+++ RECORDS SHOWN
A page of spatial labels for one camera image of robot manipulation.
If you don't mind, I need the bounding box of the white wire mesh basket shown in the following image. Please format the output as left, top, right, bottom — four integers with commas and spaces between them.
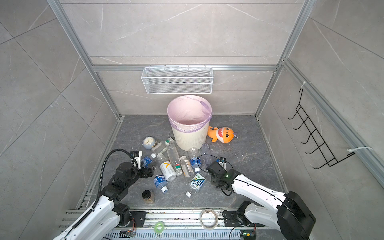
141, 67, 214, 95

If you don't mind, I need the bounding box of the tall clear green-cap bottle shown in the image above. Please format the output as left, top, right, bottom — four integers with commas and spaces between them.
166, 144, 183, 176

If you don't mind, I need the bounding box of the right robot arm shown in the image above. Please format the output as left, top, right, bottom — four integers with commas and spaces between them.
207, 161, 316, 240

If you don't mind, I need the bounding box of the green tape roll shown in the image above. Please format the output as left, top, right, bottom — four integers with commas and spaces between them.
154, 221, 165, 235

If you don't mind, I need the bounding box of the green label water bottle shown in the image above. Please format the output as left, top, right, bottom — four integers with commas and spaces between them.
186, 173, 206, 198

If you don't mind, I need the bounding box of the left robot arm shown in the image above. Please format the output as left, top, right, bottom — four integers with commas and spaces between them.
55, 149, 156, 240

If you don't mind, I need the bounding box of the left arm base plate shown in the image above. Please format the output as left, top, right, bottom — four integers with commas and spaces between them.
118, 211, 147, 229

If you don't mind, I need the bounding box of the black wire hook rack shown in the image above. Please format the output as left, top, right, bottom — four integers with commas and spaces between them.
288, 89, 355, 170

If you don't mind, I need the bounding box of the cream ribbed waste bin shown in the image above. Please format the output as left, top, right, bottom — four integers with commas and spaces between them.
172, 122, 210, 151

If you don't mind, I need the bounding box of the white bottle yellow label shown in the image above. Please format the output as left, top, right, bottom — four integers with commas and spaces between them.
160, 161, 177, 182

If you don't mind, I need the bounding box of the pink plastic bin liner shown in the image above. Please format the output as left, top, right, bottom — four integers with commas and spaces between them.
167, 95, 213, 133

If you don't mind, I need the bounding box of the flower label bottle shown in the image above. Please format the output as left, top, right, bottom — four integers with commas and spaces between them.
152, 137, 174, 155

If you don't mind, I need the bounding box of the small round white clock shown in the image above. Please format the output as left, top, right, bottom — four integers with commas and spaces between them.
143, 136, 157, 150

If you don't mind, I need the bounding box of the brown jar black lid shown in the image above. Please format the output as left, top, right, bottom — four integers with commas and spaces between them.
142, 190, 155, 204

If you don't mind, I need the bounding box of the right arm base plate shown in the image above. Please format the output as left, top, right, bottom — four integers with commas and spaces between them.
222, 210, 264, 227

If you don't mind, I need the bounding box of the blue label bottle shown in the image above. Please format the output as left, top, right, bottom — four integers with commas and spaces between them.
188, 148, 201, 173
141, 153, 156, 168
154, 175, 168, 193

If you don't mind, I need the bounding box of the roll of clear tape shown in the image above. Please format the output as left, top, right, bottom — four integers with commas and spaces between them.
199, 209, 219, 231

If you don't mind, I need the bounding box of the clear bluish bottle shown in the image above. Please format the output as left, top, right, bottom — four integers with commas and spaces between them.
200, 143, 214, 168

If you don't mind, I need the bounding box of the square clear tea bottle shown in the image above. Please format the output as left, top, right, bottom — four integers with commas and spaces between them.
180, 156, 194, 178

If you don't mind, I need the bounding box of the orange shark plush toy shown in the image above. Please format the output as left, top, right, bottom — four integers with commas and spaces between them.
207, 126, 237, 144
++++++
TASK DIRECTIONS: Please make an exact copy of the whole listing and leave out its pictures.

RESPONSE:
A page of spatial labels for one camera image of robot manipulation.
If you don't mind, I need the bounding box of the white wire mesh basket shown in the following image. Please format the output as left, top, right, bottom — four integers with commas and spaces between them.
141, 67, 214, 95

If you don't mind, I need the bounding box of the tall clear green-cap bottle shown in the image above. Please format the output as left, top, right, bottom — four integers with commas and spaces between them.
166, 144, 183, 176

If you don't mind, I need the bounding box of the right robot arm shown in the image above. Please format the output as left, top, right, bottom — four integers with commas and spaces between them.
207, 161, 316, 240

If you don't mind, I need the bounding box of the green tape roll shown in the image above. Please format the output as left, top, right, bottom — four integers with commas and spaces between them.
154, 221, 165, 235

If you don't mind, I need the bounding box of the green label water bottle shown in the image above. Please format the output as left, top, right, bottom — four integers with commas and spaces between them.
186, 173, 206, 198

If you don't mind, I need the bounding box of the left robot arm shown in the image above. Please format the output as left, top, right, bottom — four integers with commas and spaces between them.
55, 149, 156, 240

If you don't mind, I need the bounding box of the left arm base plate shown in the image above. Please format the output as left, top, right, bottom — four integers with commas and spaces between them.
118, 211, 147, 229

If you don't mind, I need the bounding box of the black wire hook rack shown in the image above. Please format the output as left, top, right, bottom — four integers with commas and spaces between them.
288, 89, 355, 170

If you don't mind, I need the bounding box of the cream ribbed waste bin shown in the image above. Please format the output as left, top, right, bottom — four integers with commas and spaces between them.
172, 122, 210, 151

If you don't mind, I need the bounding box of the white bottle yellow label shown in the image above. Please format the output as left, top, right, bottom — four integers with commas and spaces between them.
160, 161, 177, 182

If you don't mind, I need the bounding box of the pink plastic bin liner shown in the image above. Please format the output as left, top, right, bottom — four integers with commas and spaces between them.
167, 95, 213, 133

If you don't mind, I need the bounding box of the flower label bottle shown in the image above. Please format the output as left, top, right, bottom — four integers with commas and spaces between them.
152, 137, 174, 155

If you don't mind, I need the bounding box of the small round white clock shown in the image above. Please format the output as left, top, right, bottom — four integers with commas and spaces between them.
143, 136, 157, 150

If you don't mind, I need the bounding box of the brown jar black lid shown in the image above. Please format the output as left, top, right, bottom — four integers with commas and spaces between them.
142, 190, 155, 204

If you don't mind, I need the bounding box of the right arm base plate shown in the image above. Please format the output as left, top, right, bottom — four integers with commas and spaces between them.
222, 210, 264, 227

If you don't mind, I need the bounding box of the blue label bottle shown in the image above. Please format the output as left, top, right, bottom — four integers with commas and spaces between them.
188, 148, 201, 173
141, 153, 156, 168
154, 175, 168, 193

If you don't mind, I need the bounding box of the roll of clear tape shown in the image above. Please format the output as left, top, right, bottom — four integers with commas and spaces between them.
199, 209, 219, 231

If you don't mind, I need the bounding box of the clear bluish bottle shown in the image above. Please format the output as left, top, right, bottom — four integers with commas and spaces between them.
200, 143, 214, 168

If you don't mind, I need the bounding box of the square clear tea bottle shown in the image above. Please format the output as left, top, right, bottom — four integers with commas and spaces between them.
180, 156, 194, 178

If you don't mind, I need the bounding box of the orange shark plush toy shown in the image above. Please format the output as left, top, right, bottom — four integers with commas and spaces between them.
207, 126, 237, 144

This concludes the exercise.